WORK ORDER
The listing below is to be copied in full, line by line.
*** Opening DATA SHOWN ***
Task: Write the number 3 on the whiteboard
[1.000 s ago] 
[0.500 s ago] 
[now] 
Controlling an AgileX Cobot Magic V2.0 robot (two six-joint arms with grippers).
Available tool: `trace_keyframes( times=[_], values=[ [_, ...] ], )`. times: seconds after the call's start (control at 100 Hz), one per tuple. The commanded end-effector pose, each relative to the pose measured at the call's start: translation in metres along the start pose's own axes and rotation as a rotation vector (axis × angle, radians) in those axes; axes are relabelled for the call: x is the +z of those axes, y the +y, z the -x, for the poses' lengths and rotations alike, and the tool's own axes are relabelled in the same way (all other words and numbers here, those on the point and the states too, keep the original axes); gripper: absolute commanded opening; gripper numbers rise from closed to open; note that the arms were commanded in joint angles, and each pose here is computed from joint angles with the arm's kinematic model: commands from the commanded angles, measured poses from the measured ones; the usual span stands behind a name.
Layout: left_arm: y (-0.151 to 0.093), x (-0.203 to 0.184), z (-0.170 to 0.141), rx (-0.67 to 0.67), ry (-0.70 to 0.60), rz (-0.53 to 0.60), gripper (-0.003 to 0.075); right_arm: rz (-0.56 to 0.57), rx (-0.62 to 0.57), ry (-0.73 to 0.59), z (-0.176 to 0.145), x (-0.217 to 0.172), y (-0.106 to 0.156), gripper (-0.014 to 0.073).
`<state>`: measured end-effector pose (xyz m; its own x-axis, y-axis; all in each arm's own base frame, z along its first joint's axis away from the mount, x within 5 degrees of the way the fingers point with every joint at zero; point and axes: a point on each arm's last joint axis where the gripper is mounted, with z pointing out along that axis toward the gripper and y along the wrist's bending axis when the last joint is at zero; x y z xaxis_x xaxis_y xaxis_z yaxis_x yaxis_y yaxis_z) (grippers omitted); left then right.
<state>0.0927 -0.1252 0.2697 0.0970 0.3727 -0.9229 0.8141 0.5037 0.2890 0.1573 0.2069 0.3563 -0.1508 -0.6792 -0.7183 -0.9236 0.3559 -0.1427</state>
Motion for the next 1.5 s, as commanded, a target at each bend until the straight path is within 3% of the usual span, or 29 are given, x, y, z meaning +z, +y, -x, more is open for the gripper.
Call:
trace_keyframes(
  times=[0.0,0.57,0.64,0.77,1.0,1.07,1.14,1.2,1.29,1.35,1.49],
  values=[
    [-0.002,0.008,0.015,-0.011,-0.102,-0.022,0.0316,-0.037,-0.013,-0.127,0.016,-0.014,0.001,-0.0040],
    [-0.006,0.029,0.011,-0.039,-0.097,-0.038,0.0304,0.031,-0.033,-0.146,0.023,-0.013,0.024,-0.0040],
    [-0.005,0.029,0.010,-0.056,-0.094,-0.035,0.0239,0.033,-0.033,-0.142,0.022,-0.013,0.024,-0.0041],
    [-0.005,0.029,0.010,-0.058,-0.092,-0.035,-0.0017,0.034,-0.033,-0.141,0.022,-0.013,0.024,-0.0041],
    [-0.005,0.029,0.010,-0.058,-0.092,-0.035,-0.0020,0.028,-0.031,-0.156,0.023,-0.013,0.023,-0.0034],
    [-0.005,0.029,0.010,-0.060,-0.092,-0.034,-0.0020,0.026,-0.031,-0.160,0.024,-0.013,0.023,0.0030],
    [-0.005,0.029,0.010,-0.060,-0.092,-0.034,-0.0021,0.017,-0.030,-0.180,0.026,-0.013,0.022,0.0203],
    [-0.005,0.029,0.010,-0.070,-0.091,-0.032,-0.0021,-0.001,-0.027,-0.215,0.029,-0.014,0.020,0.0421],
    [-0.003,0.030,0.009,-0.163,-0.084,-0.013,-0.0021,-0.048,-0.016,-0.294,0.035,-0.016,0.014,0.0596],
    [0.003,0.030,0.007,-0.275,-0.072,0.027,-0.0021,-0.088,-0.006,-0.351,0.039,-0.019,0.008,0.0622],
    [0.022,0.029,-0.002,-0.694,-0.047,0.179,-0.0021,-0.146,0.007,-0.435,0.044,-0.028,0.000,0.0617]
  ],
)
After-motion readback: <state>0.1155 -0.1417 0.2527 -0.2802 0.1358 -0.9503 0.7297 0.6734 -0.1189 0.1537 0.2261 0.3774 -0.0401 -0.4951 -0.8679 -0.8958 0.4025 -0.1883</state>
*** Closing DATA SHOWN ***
TASK SOLUTION
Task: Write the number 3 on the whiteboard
[1.000 s ago] 
[0.500 s ago] 
[now] 
Controlling an AgileX Cobot Magic V2.0 robot (two six-joint arms with grippers).
Available tool: `trace_keyframes( times=[_], values=[ [_, ...] ], )`. times: seconds after the call's start (control at 100 Hz), one per tuple. The commanded end-effector pose, each relative to the pose measured at the call's start: translation in metres along the start pose's own axes and rotation as a rotation vector (axis × angle, radians) in those axes; axes are relabelled for the call: x is the +z of those axes, y the +y, z the -x, for the poses' lengths and rotations alike, and the tool's own axes are relabelled in the same way (all other words and numbers here, those on the point and the states too, keep the original axes); gripper: absolute commanded opening; gripper numbers rise from closed to open; note that the arms were commanded in joint angles, and each pose here is computed from joint angles with the arm's kinematic model: commands from the commanded angles, measured poses from the measured ones; the usual span stands behind a name.
Layout: left_arm: y (-0.151 to 0.093), x (-0.203 to 0.184), z (-0.170 to 0.141), rx (-0.67 to 0.67), ry (-0.70 to 0.60), rz (-0.53 to 0.60), gripper (-0.003 to 0.075); right_arm: rz (-0.56 to 0.57), rx (-0.62 to 0.57), ry (-0.73 to 0.59), z (-0.176 to 0.145), x (-0.217 to 0.172), y (-0.106 to 0.156), gripper (-0.014 to 0.073).
`<state>`: measured end-effector pose (xyz m; its own x-axis, y-axis; all in each arm's own base frame, z along its first joint's axis away from the mount, x within 5 degrees of the way the fingers point with every joint at zero; point and axes: a point on each arm's last joint axis where the gripper is mounted, with z pointing out along that axis toward the gripper and y along the wrist's bending axis when the last joint is at zero; x y z xaxis_x xaxis_y xaxis_z yaxis_x yaxis_y yaxis_z) (grippers omitted); left then right.
<state>0.0927 -0.1252 0.2697 0.0970 0.3727 -0.9229 0.8141 0.5037 0.2890 0.1573 0.2069 0.3563 -0.1508 -0.6792 -0.7183 -0.9236 0.3559 -0.1427</state>
Motion for the next 1.5 s, as commanded, a target at each bend until the straight path is within 3% of the usual span, or 29 are given, x, y, z meaning +z, +y, -x, more is open for the gripper.
Call:
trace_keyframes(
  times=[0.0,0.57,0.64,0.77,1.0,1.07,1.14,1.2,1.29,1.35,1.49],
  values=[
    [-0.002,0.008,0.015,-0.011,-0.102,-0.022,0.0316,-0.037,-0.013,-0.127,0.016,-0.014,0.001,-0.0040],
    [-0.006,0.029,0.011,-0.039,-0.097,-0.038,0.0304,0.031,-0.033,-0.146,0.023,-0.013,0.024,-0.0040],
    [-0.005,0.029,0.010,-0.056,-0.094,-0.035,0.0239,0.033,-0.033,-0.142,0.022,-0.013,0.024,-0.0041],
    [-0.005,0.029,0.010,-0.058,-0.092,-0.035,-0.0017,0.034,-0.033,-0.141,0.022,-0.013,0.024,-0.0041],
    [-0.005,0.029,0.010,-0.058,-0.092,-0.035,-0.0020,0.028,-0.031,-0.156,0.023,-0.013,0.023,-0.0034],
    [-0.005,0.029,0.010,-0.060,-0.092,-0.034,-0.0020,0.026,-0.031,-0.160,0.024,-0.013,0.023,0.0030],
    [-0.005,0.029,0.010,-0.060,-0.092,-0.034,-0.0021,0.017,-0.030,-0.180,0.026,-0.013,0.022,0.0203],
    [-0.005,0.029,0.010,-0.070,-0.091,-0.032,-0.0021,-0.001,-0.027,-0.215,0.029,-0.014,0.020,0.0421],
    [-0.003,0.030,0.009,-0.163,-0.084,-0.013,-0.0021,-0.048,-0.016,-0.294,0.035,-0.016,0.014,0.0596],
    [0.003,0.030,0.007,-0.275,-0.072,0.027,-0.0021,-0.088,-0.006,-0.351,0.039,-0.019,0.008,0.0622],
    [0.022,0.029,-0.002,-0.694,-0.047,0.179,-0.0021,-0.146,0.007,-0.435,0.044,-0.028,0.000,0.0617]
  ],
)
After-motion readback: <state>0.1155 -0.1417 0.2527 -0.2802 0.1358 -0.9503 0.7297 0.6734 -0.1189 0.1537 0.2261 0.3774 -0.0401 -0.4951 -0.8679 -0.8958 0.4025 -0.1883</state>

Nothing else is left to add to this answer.